Due anni fa con Feeler of Pure Joy Ryan Driver faceva il suo formale debutto solista, guadagnando consensi dalla stampa (Uncut lo definì un “formidabile singer-songwriter”) e mostrando grandi abilità di alchimista, grazie all’unione di una matrice folk acustica dai mille volti con un’autentica anima jazz, che ha come sua principale valvola di sfogo il suo side-project The Ryan Driver Quartet. Ma sono davvero numerosi i progetti e le collaborazioni che lo vedono capillarmente coinvolto nella scena musicale di Toronto e preziosa presenza per l’etichetta Constellation, tra cui The Slit (sempre per Fire), Jennifer Castle, Deep Dark United, The Reveries, The Fake New Age Music Band, St. Dirt Elementary School, The Guayaveras, Sandro Perri ed Eric Chenaux, per citarne alcuni. Sue armi essenziali sono voce (spesso e volentieri vestita di falsetto) e chitarra, ma fin dal primo album e nell’assetto dal vivo Ryan fa uso anche di strumenti meno convenzionali, tra cui flauto a naso e palloncini gonfiabili, che uniti all’attitudine all’improvvisazione tinteggiano di stramberia e imprevedibilità il suo songwriting, riflettendo un animo complesso e sfuggente.
Il cantautorato di Driver sembra spesso calato in una dimensione sovratemporale, immaginaria, dove i luoghi sono sempre da raggiungere o abbandonare, i sentimenti e i pensieri abbozzati alla stregua di enigmi. Non a caso molti frammenti dei testi sembrano attingere a doppi sensi e a giochi di parole (“I’m not over here, and I’m not over her”). Con Who’s Breathing? Driver cattura magistralmente queste impressioni, condensate nella prima parte del disco, creatura bifronte tenuta insieme dal suono pulito e magniloquente di una band ben nutrita: Andrew Downing e Rob Clutton al basso, Stew Crookes al pedal steel, Justin Haynes per organo e chitarra, alla batteria Jean Martin e Nick Fraser, Marco Cera al corno inglese e alla chitarra elettrica Martin Arnold, le cui distorsioni frastagliano le intense tirate pianistiche di Driver, nel disco alle prese anche con synth, nylon string e flauto. Il disco si apre con il country luminescente di stampo classico di Dark End Street, epitome di quel vagabondaggio di cui si parlava (“I’m always going where there’s no place to go”), proseguito dal senso di smarrimento e di perpetua esitazione di Am I Still Too Late?, ballad distensiva, imperniata su un’interpretazione vagamente soul che prende invece pieno spazio nell’energica Everything Must Spin.

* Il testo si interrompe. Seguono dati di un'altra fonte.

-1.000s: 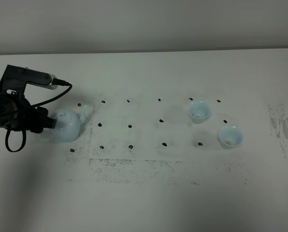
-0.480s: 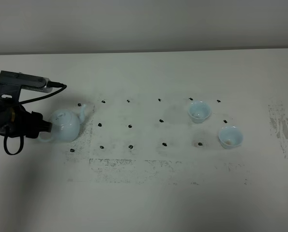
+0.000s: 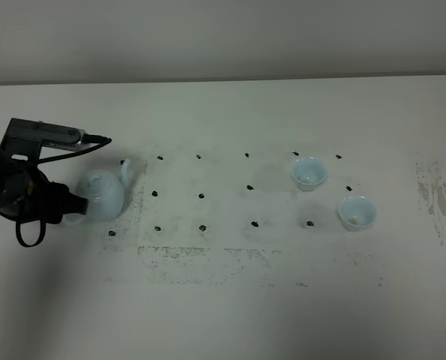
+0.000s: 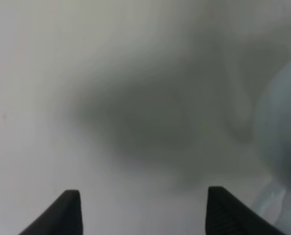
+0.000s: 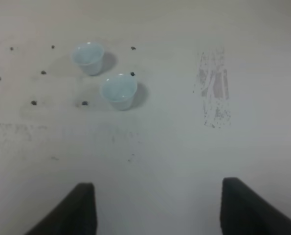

L’organo e la chitarra di Tell Me True lasciano l’ascoltatore assorto, rapito dalla voce di Driver e dai suoi occasionali falsetti; una stasi riflessiva a cuore aperto che ricorda certe intensità di Will Oldham. Con It’s Tulip Season prende avvio l’ideale seconda metà del disco, in cui tutto è filtrato da una matrice jazz contaminata di rara bellezza, che porta il piano in prima linea. La splendida e oscura Whether They Like It or Not è uno dei momenti più intensi del disco, con le vertigini elettriche di Arnold a spiazzare il pianoforte. Il pezzo strumentale When Now Turns To Never è un onirico gioco d’incastri perfetti, inacidito dal synth quasi a ricercare un’ironica complicità con l’ascoltatore. Quando il disco chiude in bellezza con la stellata On A Beautiful Night Like Tomorrow, a nervi distesi, viene quasi spontaneo ripartire da capo, proprio come in un viaggio senza meta.